La vita professionale di Camille l’ha portata dagli studi di giurisprudenza nella sua città natale alla professione di interior designer in Canada e infine in Svezia, dove la famiglia ha deciso di mettere radici. I suoi molti interessi e le sue numerose influenze sono ciò che crea quello stile unico che tanto i clienti privati quanto le riviste internazionali di interior design non possono fare a meno di amare.
La storia di Camille Daher inizia a Marsiglia, nel sud della Francia. Ha iniziato studiando giurisprudenza, ma aveva appena finito la scuola quando arte e cultura l’hanno chiamata a sé. Marsiglia si stava facendo un nome come grande città della cultura in Europa e Camille ha lavorato per la European Capital of Culture, dove per diversi anni ha coordinato mostre.

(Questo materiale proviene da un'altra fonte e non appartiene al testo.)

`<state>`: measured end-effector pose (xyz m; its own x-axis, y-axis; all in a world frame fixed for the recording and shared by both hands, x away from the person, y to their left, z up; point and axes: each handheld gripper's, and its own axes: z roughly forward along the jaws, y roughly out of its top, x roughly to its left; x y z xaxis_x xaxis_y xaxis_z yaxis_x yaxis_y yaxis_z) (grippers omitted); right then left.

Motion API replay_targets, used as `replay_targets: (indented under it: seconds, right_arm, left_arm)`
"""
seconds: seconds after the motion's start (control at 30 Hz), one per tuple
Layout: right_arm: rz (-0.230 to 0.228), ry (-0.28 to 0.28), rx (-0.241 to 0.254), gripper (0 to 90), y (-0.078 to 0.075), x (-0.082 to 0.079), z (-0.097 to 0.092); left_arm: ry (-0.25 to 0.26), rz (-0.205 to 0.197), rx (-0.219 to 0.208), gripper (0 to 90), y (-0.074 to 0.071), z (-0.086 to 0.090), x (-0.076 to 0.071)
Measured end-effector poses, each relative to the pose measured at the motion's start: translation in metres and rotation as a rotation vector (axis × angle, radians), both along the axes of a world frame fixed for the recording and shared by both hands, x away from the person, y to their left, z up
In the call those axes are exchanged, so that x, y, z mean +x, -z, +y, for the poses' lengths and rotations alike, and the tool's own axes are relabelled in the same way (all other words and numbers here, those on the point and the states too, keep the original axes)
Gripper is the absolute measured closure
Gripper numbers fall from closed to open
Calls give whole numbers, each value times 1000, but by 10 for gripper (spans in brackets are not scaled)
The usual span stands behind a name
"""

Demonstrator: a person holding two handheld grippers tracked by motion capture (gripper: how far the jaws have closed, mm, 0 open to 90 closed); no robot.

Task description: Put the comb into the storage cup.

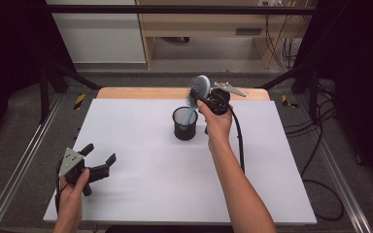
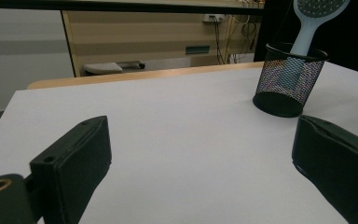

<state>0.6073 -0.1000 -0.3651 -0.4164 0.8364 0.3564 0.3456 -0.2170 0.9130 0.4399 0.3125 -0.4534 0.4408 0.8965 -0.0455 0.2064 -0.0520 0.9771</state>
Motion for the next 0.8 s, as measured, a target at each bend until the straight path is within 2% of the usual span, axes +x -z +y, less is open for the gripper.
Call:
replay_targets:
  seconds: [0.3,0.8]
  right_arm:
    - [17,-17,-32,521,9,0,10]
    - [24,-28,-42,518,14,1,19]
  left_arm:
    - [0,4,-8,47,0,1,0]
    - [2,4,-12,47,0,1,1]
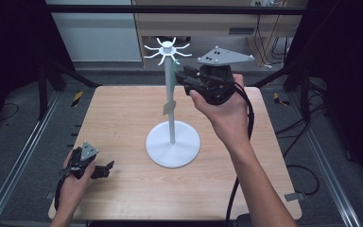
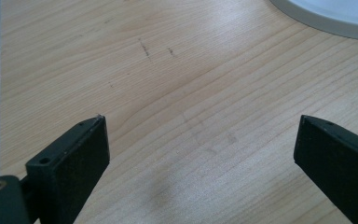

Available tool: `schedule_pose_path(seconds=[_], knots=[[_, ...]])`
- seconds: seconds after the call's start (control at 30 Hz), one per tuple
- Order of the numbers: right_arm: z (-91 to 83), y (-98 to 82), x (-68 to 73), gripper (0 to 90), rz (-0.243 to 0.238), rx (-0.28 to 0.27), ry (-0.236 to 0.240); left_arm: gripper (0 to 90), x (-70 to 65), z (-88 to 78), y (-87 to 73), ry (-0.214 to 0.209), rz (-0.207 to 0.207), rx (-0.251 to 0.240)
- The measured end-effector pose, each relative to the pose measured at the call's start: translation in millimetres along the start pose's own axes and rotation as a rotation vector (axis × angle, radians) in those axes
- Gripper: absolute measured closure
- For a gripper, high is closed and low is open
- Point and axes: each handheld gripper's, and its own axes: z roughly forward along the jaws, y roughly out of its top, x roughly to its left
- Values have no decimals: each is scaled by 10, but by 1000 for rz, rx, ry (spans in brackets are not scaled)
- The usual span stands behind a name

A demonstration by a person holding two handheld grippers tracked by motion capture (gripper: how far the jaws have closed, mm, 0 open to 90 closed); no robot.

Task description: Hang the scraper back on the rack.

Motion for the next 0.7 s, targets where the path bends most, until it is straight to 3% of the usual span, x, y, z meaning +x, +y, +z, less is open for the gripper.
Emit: schedule_pose_path(seconds=[0.37,0.7], knots=[[-158,-244,-178,648,31,27,-50,29,1,-5,1,0,6,7],[-237,-651,-319,514,74,75,-108,29,-3,-3,-1,0,7,9]])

Ma Marsiglia non è mai stata il sogno di Camille: lei voleva andare oltre, all’estero. E quasi per caso, l’amore l’ha portata dall’altra parte dell’Atlantico, più precisamente in Canada, a Montréal. Lì si è affermata come interior designer con il proprio nome.
Quella dell’architetto è in un certo senso una professione di famiglia, dato che sia il suo gemello sia i suoi cugini sono architetti, ma che sul suo biglietto da visita sarebbe comparsa anche la dicitura interior designer era qualcosa che lei stessa non avrebbe mai immaginato. Il marito di Camille lavora come sviluppatore di videogiochi e, dopo alcuni anni a Montréal, si sono aperte nuove opportunità dall’altra parte dello stagno, anche se qualche migliaio di chilometri più a nord del Mediterraneo.
“Ci siamo trasferiti in Svezia nel 2019, in piena pandemia, un po’ alla cieca. A quel punto sapevo che mi sarei dedicata all’interior design, ma non avevo inga contatti. Ho fatto uno stage presso un architetto molto bravo qui a Stoccolma per capire come funzionava il settore. Quindi, quando siamo arrivati qui, è stato davvero come ricominciare da zero.”
La casa di famiglia, un immobile del 1958 da ristrutturare, fa parte del grande movimento funzionalista in Svezia. La villa a due piani su terreno in pendenza fu progettata da Jon Höjer e Sture Ljungqvist, che a metà del secolo scorso disegnarono e pianificarono molte aree di Stoccolma nello spirito del funzionalismo.